*** Opening of Information shown ***
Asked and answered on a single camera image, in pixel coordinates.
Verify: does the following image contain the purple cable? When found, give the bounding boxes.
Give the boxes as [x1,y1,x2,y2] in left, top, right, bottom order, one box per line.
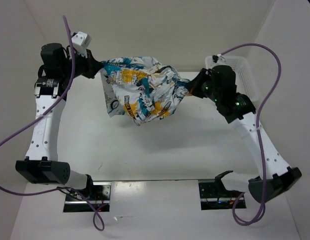
[0,14,106,232]
[219,42,282,226]

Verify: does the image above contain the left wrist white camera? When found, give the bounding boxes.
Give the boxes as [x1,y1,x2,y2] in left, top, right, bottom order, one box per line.
[71,31,92,58]

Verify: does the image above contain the white plastic basket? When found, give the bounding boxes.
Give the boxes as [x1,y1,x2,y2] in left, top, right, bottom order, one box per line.
[205,55,260,103]

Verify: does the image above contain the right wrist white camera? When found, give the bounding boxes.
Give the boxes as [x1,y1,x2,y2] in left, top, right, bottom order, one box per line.
[212,53,226,64]

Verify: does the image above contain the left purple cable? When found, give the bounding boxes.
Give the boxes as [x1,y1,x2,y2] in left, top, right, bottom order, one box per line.
[0,14,106,232]

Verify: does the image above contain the wrist white camera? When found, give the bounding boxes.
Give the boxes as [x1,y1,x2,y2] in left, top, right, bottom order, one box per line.
[71,31,92,58]
[212,53,226,64]

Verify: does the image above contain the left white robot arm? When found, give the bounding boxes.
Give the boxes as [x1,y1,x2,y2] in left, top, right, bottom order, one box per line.
[15,43,103,200]

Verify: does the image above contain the patterned white yellow teal shorts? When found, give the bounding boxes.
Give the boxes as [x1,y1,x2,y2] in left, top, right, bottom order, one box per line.
[100,56,190,126]

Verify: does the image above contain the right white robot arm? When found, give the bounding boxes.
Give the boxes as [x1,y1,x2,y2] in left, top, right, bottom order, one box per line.
[186,65,302,204]

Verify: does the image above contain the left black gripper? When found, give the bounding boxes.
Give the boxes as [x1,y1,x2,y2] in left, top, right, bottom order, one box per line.
[62,46,104,80]

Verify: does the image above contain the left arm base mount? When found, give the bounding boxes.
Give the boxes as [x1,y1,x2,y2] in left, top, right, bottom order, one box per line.
[61,181,112,213]

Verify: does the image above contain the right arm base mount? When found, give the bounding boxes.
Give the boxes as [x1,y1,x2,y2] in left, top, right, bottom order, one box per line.
[198,179,241,211]

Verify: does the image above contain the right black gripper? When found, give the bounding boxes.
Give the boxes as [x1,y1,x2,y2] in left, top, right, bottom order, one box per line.
[185,67,220,101]

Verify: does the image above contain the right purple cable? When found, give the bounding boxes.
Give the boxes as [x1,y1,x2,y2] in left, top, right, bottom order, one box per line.
[219,42,282,226]
*** Close of Information shown ***
What is expected -
Check the lines above and copy each one that includes "cable".

Your solution -
Verify: does the following image contain the purple cable? When found, give the bounding boxes.
Verify: does the image above contain the left purple cable? When found, give the bounding boxes.
Verify: does the image above contain the right purple cable? When found, give the bounding boxes.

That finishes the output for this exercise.